Am nächsten Tag fing er seinen Nachbarn ab. Markus war der älteste Sohn des Bürgermeisters und wohnte mit seiner Freundin Melanie neben ihm. Er war Zimmermann und viel unterwegs. Liam griff sich den Müllsack und ging raus, als er Markus’ Bus die Auffahrt hinauffahren sah.
»Hallo Markus«, grüßte er. Markus nickte nur kurz. Mit dem Müllsack in der Hand ging Liam auf ihn zu.
»Sag mal, ich hab’ vorgestern ein wenig die Gegend erkundet und bin an der alten Holzbrücke, dort wo der Weg dann auch endet, diese Wiese da weitergegangen.« Liam fuchtelte unbeholfen mit der freien Hand herum. Markus nickte.
»Dahinter kommt dann irgendwann ein Haus. Nach der Wiese meine ich. Kann man da eigentlich lang gehen?«, fragte Liam.

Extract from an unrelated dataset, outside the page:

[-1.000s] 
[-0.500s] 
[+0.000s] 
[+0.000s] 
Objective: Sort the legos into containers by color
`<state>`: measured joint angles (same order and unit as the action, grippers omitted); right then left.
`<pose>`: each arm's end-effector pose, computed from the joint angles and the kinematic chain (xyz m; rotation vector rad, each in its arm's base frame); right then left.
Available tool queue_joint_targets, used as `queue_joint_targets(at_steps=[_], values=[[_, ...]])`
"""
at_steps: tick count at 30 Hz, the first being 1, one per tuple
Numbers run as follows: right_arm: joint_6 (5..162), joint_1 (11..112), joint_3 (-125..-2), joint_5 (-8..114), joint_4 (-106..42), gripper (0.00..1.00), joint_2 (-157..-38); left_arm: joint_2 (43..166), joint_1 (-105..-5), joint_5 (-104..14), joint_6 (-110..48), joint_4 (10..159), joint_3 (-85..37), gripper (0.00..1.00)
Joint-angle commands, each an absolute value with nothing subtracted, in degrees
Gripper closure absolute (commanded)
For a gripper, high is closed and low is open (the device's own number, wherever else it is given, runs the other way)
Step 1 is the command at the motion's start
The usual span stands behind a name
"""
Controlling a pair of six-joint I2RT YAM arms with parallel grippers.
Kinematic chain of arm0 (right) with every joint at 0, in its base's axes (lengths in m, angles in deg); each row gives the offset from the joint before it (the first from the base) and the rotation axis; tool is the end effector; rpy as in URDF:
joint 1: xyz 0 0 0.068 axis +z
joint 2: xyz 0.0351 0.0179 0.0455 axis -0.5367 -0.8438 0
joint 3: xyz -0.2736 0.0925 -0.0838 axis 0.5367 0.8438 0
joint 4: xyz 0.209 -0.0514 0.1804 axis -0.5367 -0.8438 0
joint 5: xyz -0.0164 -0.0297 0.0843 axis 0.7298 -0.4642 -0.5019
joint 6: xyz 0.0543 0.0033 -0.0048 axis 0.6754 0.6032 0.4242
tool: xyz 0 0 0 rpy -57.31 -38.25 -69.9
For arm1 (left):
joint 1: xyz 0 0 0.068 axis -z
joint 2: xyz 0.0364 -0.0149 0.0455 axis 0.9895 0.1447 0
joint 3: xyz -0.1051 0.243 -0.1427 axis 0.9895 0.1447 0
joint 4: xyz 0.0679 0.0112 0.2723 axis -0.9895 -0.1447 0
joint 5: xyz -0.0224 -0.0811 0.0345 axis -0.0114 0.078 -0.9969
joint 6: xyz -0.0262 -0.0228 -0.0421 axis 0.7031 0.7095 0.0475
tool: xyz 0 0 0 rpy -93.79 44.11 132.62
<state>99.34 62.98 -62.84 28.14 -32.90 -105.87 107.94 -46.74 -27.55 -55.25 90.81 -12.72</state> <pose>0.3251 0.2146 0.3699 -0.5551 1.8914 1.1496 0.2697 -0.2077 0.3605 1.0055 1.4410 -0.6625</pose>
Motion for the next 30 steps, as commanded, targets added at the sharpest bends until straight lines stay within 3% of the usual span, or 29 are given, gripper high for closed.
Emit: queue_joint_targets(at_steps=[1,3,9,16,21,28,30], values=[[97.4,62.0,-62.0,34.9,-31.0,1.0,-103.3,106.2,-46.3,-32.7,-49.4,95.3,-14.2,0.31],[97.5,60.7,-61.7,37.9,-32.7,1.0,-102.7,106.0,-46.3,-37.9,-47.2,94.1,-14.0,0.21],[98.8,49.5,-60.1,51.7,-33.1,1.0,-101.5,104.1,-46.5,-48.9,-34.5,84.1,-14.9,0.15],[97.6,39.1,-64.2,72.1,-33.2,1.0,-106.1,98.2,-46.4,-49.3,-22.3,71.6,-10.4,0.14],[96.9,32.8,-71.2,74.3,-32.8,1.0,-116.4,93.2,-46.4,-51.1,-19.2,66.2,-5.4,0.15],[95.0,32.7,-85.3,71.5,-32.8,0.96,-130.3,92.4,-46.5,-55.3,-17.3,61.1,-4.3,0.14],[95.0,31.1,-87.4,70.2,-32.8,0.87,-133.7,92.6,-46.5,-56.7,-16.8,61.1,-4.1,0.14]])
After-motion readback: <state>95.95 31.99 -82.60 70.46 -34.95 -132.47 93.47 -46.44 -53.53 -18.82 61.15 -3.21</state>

»Das ist der alte Hof vom König. Aber der ist schon tot. Ein paar Jahre wohl schon. Da wohnen sonst noch die alten Schröters im Moor, aber das war es dann auch schon.«
Liam nickte.
»Danke. Dann kann man da ja hin, wenn da niemand mehr lebt.« Liam log und fühlte sich unwohl. Warum hatte er nicht direkt gefragt? Er wollte umdrehen.

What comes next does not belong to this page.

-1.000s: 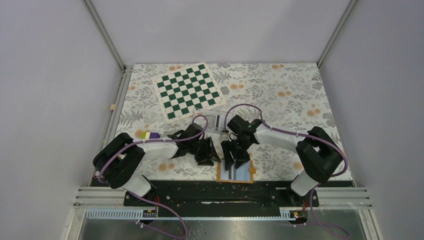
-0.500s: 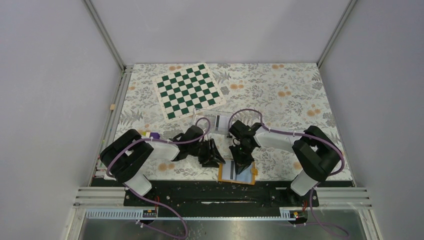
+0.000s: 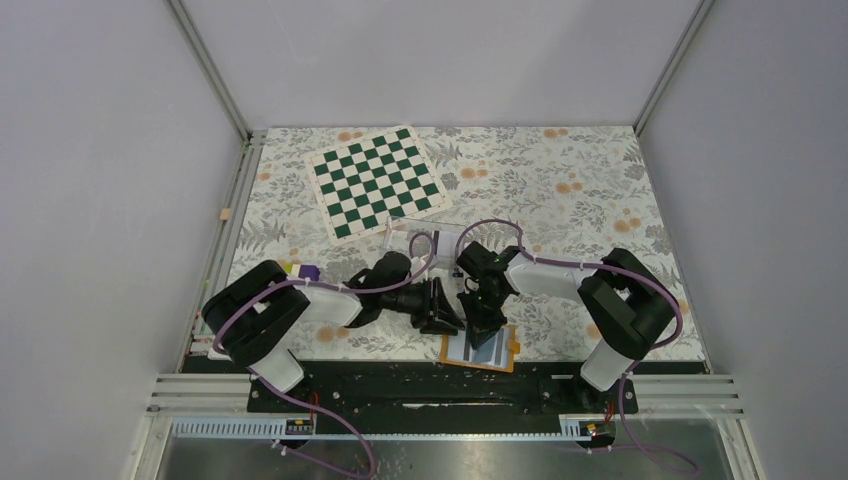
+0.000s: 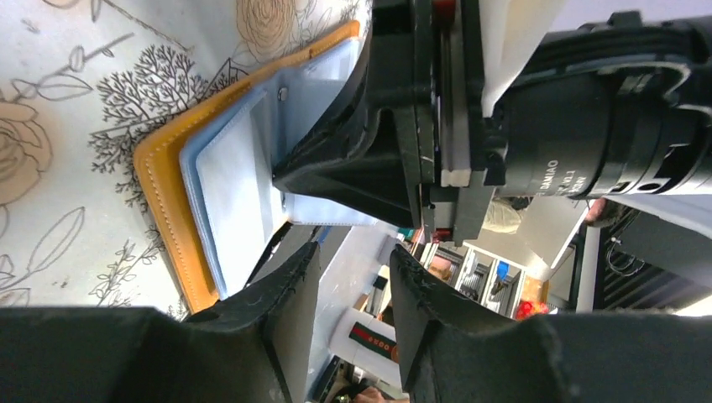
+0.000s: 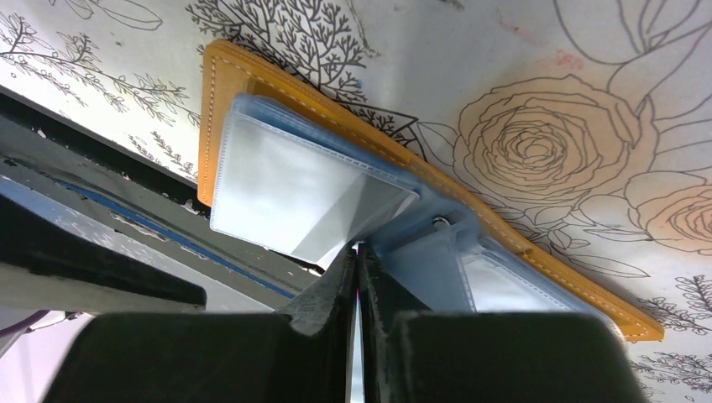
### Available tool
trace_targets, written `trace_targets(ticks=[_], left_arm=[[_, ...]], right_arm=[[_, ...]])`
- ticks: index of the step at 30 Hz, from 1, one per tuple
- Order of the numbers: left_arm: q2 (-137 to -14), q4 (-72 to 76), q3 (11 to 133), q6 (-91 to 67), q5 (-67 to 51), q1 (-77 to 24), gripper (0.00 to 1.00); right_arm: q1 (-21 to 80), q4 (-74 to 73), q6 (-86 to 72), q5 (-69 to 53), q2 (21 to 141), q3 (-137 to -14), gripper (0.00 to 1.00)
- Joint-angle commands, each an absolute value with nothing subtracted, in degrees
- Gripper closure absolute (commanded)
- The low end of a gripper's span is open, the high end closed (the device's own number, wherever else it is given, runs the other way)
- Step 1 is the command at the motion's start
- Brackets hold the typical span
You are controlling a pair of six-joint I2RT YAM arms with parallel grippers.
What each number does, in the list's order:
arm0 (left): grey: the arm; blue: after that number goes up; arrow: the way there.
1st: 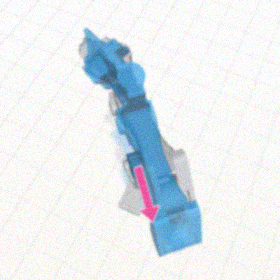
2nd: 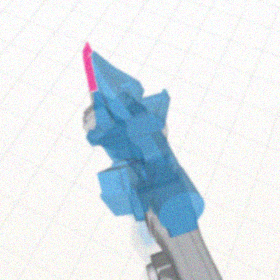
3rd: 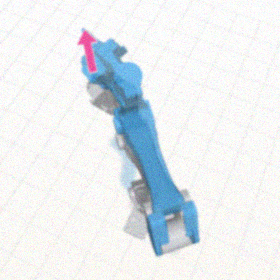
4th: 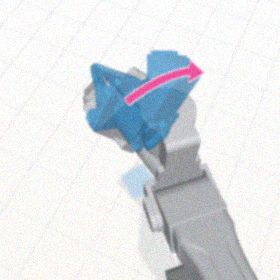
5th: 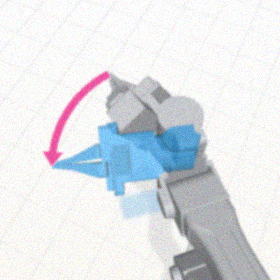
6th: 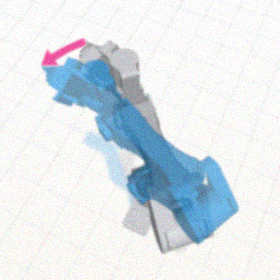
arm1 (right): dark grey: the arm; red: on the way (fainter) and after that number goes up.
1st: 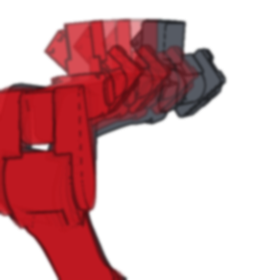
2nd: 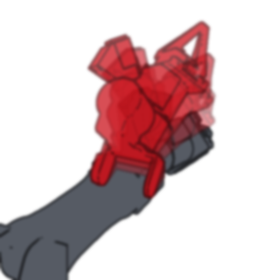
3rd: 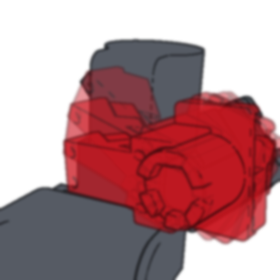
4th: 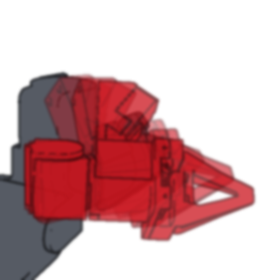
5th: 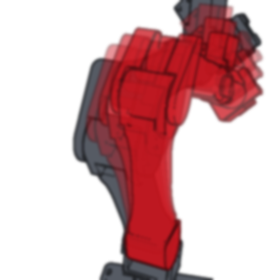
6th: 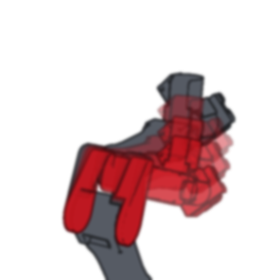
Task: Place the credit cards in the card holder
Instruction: Close the card holder at the center of the board.
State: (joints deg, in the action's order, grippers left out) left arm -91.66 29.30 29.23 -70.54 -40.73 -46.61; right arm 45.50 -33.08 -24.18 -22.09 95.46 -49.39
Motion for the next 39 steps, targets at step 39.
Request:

»Nein, warte, da ist doch einer eingezogen. Der hat das sogar gekauft. Ein Anwalt, glaube ich, oder ein Arzt. Dirk meinte letztens, dass er da zwei Schäferhunde gesehen hatte, also würde ich da eher aufpassen, wenn du mit deinen Lütten da unterwegs bist. Ein Weg führte dort früher mal hin, als der König noch Vieh hatte. Als er alt wurde und seine Kinder in die Stadt zogen, da kümmerte sich niemand mehr um den Weg.« Markus nickte zur Bestätigung, dass er nichts mehr zu sagen hatte. Liam nickte auch, brachte den Müll weg und legte sich wieder auf sein Sofa.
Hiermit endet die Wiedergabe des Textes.